Blues fan? I almost wrote the word ‘aficionado’, but I am quite certain that equating myself to Mike with regard to Blues knowledge would be dumb on my part.
After browsing the web for further details, I did not realize that Johnny was only 70 years old. I quickly did the math in my head and concluded that it had been close to 30 years since we had seen Johnny Winter live. Holy crap! Where does the time go? More on that later.

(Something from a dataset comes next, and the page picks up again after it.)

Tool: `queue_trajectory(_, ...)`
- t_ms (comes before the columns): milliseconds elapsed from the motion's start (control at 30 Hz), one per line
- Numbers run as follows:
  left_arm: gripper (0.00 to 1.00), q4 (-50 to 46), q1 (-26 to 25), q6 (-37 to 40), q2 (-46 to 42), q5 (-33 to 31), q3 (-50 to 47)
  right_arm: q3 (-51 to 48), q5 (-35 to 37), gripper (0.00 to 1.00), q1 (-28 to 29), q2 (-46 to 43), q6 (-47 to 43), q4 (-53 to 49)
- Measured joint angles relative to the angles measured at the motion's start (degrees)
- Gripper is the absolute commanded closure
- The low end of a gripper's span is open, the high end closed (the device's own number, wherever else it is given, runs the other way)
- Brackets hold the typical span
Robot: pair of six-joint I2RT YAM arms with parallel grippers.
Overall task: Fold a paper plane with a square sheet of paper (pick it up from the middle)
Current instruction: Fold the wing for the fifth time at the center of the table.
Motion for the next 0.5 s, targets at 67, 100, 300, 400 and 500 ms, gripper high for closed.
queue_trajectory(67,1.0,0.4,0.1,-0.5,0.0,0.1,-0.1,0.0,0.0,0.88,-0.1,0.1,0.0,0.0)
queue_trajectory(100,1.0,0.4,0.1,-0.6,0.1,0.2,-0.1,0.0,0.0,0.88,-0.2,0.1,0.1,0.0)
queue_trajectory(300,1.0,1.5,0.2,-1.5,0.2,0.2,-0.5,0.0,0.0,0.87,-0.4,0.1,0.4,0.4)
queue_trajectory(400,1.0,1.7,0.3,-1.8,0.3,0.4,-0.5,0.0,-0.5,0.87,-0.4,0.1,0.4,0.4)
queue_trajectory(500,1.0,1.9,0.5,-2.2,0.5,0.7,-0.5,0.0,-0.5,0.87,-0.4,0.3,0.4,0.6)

It was 1984 and my freshman year in college – I have no recollection how I learned about the new album by Johnny Winter “Guitar Slinger”. Perhaps it was an article in Rolling Stone magazine, it could have been a recommendation from Mike McD or my buddy, Dale Boisvert. I do remember purchasing my new record at Vinyl Fever at the corner of Fletcher and 15th for $6.99 OR was it at Sensuous Sounds on Busch Boulevard for $5.99? Most likely, Vinyl Fever along with some other tasty used records to build my collection. After all, I was working at Lupton’s Fatman’s BBQ at the time making about $3.65 an hour. I had money burning a hole in my pocket.
Johnny Winter – It’s My Life (Guitar Slinger, 1984)
I am not sure how many blues records I bought during this time frame, but some really important blues artists were putting out incredible work. After all, Stevie Ray Vaughan and Double Trouble released ‘Texas Flood’ in 1983 and followed it up with ‘Couldn’t Stand the Weather’ in 1984. Robert Cray had mainstream success with ‘Strong Persuader’ in 1986. B.B. King records “When Love Comes to Town” with U2 in 1988. Not to mention, The Blue Brothers movie (my first rated “R” ) came out in 1980.
In between, I would buy just about every album by independent blues label, Alligator Records, Koko Taylor, Clarence “Gatemouth” Brown, Albert Collins, Roy Buchanan and more. It was like Christmas when the package arrived from Chicago.
So when Johnny Winter announced he was playing live in Tampa at the London Victory Club in July 1985, Dale, Mike and I were definitely going. It cost $12 to get in. That’s right… twelve bucks!! Concert started at 9:30 and I think Johnny walked right through the crowd to get to the stage. What I do remember is Johnny on stage. I loved his record, but Johnny was UNREAL live! He was about 40 years old at the time. I don’t think there is any question he was at the peak of his ability. He may have been better known in the 70s for whooping it up in the background when Muddy Waters recorded ‘Mannish Boy’, but he came out and just ripped through his set. Awesome!
- Last Night
- Rock Me Baby
- Don’t Take Advantage Of Me
- Mad Dog
- Kiss Tomorrow Goodbye
- Jumpin’ Jack Flash
- Boot Hill
- Johnny B. Goode
- Highway 61 Revisited
Afterward, I complained that the set was too short. He played for about 80 minutes and I had paid $12 to see a show!!
Regardless, I missed seeing Stevie Ray Vaughan after I had plenty of chances:
September 28, 1983 Mr. T’s Club 19 – Clearwater, FL
August 3, 1984 USF Sun Dome – Tampa, FL
November 5, 1985 Curtis Hixon Hall – Tampa, FL
December 27, 1986 Curtis Hixon Hall – Tampa, FL
January 27, 1987 USF Sun Dome – Tampa, FL
At this point, I am just embarrassing myself. What was I thinking?
RollingStone has Stevie Ray Vaughan at #12 on the list of 100 Greatest Guitarists.
Johnny died too young (like so many). Once again, I missed an opportunity to see one of my guitar heroes again as he was slated to play at the Rock n Blues Hippiefest at Ruth Eckerd Hall on August 16, 2014. I had not bought tickets, but a chance to see that part of my musical past again would have been too much to pass up.